For the analysis of data stemming from our high-throughput genotyping experiments, we have developed a tool that automates the selection of SNPs for fine-mapping genetic associations. The tool generates a graph of genotypes from phased chromosomes that are grouped by haplotype via a hierarchical clustering approach to display long-range linkage disequilibrium patterns for a given allele of interest. We are currently using phased chromosome data from the HapMap project, and among other things, highlight those SNPs included on the Affymetrix 100K SNP GeneChip. These graphs make it possible to identify the haplotypes on which an associated SNP occurs and identify the region likely to contain the causative variant for a given association.

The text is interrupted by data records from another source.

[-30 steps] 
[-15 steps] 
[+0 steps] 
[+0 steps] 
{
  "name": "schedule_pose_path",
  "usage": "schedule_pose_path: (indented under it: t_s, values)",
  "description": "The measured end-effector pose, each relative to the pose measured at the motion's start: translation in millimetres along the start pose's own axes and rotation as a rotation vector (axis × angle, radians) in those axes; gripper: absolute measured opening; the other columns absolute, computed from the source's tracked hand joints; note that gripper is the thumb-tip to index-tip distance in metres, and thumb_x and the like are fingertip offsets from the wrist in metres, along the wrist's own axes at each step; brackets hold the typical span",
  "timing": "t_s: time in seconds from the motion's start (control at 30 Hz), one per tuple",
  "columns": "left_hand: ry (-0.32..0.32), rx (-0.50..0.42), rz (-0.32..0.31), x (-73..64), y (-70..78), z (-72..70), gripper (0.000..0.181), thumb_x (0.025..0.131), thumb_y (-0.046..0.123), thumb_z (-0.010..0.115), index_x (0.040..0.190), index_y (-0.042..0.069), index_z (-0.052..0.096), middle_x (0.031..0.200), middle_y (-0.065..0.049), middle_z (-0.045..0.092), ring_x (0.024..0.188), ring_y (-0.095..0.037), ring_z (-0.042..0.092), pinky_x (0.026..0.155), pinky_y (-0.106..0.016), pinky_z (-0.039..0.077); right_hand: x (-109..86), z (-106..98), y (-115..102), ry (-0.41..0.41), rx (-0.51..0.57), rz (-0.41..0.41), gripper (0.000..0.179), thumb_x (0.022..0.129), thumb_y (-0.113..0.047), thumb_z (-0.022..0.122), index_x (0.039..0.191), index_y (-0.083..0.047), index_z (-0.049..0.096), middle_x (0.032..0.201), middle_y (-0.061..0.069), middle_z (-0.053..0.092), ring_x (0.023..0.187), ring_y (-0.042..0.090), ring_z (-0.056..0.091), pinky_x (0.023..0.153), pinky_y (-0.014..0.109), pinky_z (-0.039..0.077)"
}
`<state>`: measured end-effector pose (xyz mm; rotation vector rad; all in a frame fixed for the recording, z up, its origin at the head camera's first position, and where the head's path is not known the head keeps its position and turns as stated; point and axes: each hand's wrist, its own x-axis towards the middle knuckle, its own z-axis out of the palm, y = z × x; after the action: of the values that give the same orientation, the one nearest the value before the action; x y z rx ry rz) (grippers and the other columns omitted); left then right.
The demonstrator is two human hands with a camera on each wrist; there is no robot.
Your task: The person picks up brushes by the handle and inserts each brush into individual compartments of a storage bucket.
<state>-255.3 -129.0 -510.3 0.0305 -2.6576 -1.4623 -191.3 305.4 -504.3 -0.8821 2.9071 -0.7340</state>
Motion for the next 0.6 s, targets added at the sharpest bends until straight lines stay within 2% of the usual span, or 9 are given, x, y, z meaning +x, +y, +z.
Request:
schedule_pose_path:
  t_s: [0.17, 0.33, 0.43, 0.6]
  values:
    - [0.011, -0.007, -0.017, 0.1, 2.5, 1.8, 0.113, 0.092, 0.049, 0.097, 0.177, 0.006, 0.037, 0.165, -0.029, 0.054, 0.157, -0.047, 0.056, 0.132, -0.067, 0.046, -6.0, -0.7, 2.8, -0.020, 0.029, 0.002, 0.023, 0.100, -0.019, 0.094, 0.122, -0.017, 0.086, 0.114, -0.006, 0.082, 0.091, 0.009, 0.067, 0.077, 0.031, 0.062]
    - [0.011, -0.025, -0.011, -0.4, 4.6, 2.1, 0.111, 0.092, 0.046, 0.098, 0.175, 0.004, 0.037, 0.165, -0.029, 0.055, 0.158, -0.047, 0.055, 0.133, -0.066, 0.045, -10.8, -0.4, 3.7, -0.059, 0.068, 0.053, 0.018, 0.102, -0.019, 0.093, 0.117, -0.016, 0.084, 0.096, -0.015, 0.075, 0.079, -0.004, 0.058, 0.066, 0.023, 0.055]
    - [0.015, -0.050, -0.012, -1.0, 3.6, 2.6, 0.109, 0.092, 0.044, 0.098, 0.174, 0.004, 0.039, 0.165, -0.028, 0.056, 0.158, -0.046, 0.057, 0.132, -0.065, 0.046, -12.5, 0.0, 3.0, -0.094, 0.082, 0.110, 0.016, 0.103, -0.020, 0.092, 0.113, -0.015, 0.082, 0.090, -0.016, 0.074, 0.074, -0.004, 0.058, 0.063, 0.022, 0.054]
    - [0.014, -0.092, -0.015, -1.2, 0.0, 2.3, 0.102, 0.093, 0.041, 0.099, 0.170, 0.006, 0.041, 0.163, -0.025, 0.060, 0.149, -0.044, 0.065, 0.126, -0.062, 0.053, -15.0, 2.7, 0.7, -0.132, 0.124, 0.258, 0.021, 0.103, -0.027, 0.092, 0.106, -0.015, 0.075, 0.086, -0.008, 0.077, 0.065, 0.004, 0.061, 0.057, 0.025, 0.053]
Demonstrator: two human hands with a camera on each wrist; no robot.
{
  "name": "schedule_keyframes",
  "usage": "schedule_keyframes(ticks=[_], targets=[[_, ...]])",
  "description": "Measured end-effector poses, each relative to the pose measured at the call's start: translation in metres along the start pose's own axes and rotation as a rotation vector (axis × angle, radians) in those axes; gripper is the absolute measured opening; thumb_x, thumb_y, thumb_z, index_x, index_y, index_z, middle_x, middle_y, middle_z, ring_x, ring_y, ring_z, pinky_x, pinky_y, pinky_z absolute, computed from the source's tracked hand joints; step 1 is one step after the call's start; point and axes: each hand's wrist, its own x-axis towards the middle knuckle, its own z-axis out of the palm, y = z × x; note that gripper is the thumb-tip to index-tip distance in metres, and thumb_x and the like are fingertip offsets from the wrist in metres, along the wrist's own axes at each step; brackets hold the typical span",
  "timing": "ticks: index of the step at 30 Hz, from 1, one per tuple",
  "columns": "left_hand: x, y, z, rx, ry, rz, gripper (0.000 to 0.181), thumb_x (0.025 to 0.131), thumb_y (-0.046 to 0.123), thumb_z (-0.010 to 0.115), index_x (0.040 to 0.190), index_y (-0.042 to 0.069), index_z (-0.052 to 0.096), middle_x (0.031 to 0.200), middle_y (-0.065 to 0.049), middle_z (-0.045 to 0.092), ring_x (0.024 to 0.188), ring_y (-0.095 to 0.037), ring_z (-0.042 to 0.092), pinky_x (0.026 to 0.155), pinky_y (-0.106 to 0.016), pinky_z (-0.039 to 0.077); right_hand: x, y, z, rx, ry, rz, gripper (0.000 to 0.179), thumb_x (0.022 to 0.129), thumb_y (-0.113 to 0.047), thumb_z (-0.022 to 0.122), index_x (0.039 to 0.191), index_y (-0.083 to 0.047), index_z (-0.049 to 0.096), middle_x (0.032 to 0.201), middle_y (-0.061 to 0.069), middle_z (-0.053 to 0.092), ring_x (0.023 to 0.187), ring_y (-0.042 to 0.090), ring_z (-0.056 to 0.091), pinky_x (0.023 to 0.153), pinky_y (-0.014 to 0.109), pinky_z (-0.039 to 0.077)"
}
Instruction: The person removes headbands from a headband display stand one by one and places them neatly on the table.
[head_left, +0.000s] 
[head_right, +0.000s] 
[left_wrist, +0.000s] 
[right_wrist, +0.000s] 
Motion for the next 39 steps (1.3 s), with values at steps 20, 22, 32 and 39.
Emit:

A separate module within HapMapper identifies SNPs that serve to distinguish haplotypes, as well as those in strong linkage disequilibrium with an associated allele, and those that are proxies for other SNPs in the region. These data are integrated into the visual display, aiding in the selection of SNPs for fine mapping haplotypes that contain the associated allele. The software is written in R and has been implemented for our use in fine-mapping several regions of interest.